**Requirement:**
Give only the number of lines in these records that include "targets".

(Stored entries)
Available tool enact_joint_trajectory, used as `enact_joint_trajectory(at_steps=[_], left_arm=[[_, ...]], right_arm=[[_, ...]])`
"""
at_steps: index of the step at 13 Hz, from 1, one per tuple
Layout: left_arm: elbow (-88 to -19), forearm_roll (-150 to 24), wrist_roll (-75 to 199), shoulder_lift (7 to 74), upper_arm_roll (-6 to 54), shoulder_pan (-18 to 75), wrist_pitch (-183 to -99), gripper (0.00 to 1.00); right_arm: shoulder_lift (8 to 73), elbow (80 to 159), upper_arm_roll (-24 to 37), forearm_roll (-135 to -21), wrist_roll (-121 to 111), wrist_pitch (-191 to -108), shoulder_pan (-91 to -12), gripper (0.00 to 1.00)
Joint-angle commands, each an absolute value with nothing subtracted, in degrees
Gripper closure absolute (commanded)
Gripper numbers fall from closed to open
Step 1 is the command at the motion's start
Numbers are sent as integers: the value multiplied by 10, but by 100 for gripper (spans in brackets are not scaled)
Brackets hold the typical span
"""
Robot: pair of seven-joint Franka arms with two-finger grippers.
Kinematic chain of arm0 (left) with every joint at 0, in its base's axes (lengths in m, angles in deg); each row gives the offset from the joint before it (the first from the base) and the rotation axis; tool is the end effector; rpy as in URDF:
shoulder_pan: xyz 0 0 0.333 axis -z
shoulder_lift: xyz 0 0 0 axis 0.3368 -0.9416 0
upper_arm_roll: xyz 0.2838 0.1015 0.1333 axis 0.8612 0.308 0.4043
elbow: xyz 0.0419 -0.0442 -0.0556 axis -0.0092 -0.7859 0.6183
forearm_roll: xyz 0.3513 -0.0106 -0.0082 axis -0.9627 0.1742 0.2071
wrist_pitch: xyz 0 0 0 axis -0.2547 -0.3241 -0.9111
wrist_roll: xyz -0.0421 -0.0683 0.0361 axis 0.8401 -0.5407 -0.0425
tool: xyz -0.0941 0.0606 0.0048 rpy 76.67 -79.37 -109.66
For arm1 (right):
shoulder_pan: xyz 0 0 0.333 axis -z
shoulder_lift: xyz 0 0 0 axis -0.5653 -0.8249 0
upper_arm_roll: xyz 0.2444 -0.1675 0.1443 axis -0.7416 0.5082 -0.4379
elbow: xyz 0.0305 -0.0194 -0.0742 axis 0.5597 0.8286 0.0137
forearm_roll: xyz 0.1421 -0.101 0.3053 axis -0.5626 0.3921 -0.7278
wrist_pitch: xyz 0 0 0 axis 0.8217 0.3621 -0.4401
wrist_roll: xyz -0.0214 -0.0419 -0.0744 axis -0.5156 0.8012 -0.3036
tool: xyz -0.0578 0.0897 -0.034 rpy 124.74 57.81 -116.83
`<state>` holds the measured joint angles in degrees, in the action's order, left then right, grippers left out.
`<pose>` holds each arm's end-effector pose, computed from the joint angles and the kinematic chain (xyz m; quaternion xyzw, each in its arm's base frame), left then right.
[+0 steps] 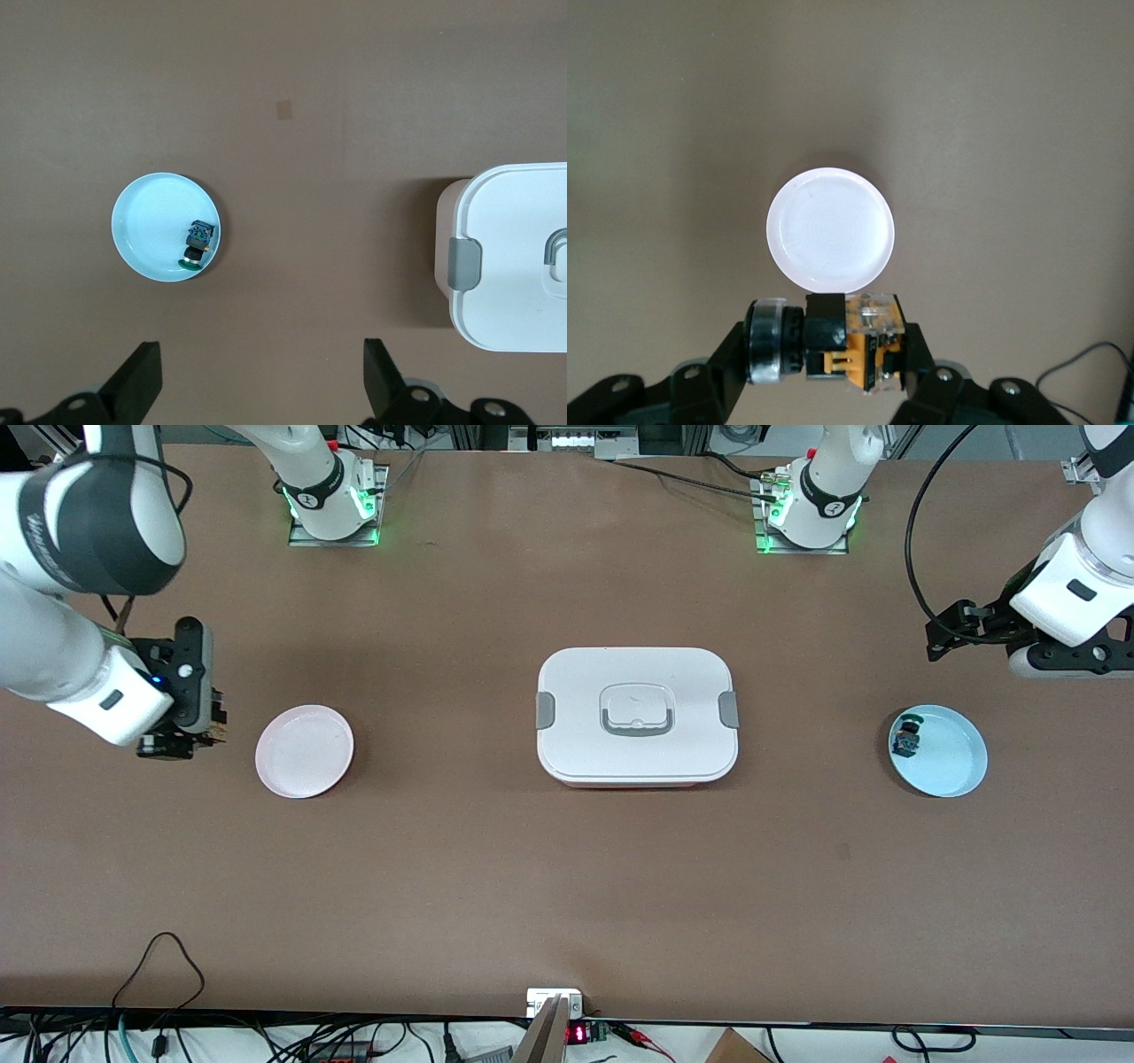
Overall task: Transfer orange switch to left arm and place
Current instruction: 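Lift the orange switch off the white plate with the right gripper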
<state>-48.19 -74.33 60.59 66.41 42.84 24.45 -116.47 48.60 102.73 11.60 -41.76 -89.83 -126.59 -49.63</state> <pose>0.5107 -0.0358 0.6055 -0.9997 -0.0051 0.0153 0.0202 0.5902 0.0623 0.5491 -0.6770 -0.7345 0.0446 0.0155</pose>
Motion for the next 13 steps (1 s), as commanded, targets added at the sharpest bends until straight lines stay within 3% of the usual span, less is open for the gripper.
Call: enact_joint_trajectory(at_steps=[1,9,13], left_arm=[[-462,-754,605,655,429,245,-1152,0],[-462,-754,605,655,429,245,-1151,0],[-462,-754,606,655,429,245,-1151,0]], right_arm=[[474,993,117,-424,-888,-1242,-495,100],[472,993,112,-487,-894,-1240,-495,100],[441,1001,112,-702,-936,-1204,-482,100]])
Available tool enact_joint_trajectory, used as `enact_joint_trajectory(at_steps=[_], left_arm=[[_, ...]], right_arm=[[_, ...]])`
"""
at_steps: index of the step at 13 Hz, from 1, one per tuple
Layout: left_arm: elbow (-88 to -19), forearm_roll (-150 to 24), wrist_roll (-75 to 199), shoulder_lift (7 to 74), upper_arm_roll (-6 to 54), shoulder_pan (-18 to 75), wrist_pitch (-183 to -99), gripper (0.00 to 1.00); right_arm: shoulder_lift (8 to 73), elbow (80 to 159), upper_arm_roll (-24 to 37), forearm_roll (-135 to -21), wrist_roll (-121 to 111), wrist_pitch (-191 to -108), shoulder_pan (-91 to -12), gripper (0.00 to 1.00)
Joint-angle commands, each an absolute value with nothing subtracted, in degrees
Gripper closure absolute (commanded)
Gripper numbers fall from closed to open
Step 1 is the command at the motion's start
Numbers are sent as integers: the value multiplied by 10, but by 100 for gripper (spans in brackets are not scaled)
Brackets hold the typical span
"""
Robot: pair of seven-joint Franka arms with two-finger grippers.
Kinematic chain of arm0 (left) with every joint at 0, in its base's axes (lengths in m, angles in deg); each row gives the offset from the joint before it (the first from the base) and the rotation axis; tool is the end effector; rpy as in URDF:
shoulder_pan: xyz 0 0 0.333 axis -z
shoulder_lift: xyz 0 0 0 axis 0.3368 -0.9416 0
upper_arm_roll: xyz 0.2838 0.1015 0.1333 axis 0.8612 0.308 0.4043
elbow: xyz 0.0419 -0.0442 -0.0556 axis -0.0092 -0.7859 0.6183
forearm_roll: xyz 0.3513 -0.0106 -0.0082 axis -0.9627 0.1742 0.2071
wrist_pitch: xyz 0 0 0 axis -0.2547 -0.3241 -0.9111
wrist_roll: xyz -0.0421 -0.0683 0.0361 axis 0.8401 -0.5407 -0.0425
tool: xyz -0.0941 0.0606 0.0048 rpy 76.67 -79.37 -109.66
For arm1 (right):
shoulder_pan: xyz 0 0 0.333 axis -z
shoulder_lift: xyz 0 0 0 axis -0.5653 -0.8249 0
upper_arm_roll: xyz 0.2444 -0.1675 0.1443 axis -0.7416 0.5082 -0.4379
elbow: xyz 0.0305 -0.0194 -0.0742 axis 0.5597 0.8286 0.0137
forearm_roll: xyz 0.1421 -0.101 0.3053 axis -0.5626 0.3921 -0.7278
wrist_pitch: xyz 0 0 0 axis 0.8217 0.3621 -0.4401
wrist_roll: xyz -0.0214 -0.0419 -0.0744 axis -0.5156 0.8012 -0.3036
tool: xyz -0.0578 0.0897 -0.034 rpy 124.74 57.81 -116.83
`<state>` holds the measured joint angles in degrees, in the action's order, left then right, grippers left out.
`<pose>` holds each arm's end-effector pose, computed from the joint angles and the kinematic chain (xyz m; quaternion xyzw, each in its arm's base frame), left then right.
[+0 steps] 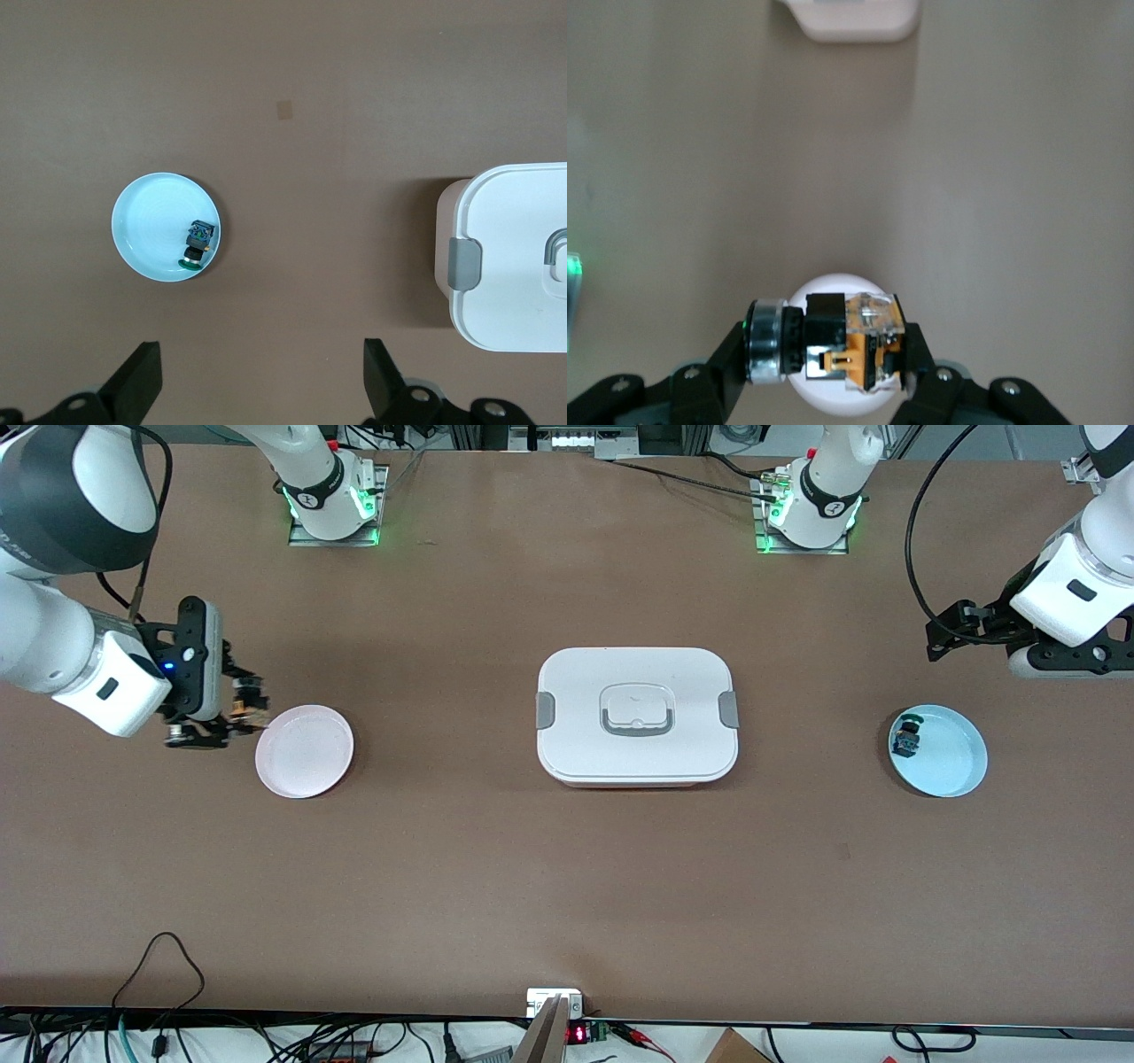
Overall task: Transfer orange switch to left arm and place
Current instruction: 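Carry the switch over the box with the right gripper while the left gripper approaches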
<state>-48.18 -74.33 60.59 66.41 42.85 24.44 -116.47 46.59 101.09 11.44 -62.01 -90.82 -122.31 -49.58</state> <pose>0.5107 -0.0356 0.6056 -0.9997 -0.0053 0.0152 0.0202 0.5879 0.1050 0.5404 -0.6666 -0.7246 -0.0453 0.1689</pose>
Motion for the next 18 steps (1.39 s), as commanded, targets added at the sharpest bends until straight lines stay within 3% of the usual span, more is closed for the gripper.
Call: enact_joint_trajectory(at_steps=[1,6,10,13,18], left_arm=[[-462,-754,605,655,429,244,-1151,0],[-462,-747,604,647,429,245,-1150,0],[-462,-733,604,646,425,246,-1131,0],[-462,-666,604,627,425,245,-1069,0],[-467,-444,602,626,431,215,-1050,0]], right_arm=[[432,1010,112,-764,-945,-1205,-481,100],[396,1044,112,-1043,-983,-1196,-482,100],[394,1055,112,-1134,-995,-1169,-481,100],[371,1072,108,-1254,-1035,-1160,-487,100],[367,1073,106,-1340,-1038,-1202,-540,100]])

**Written solution:**
2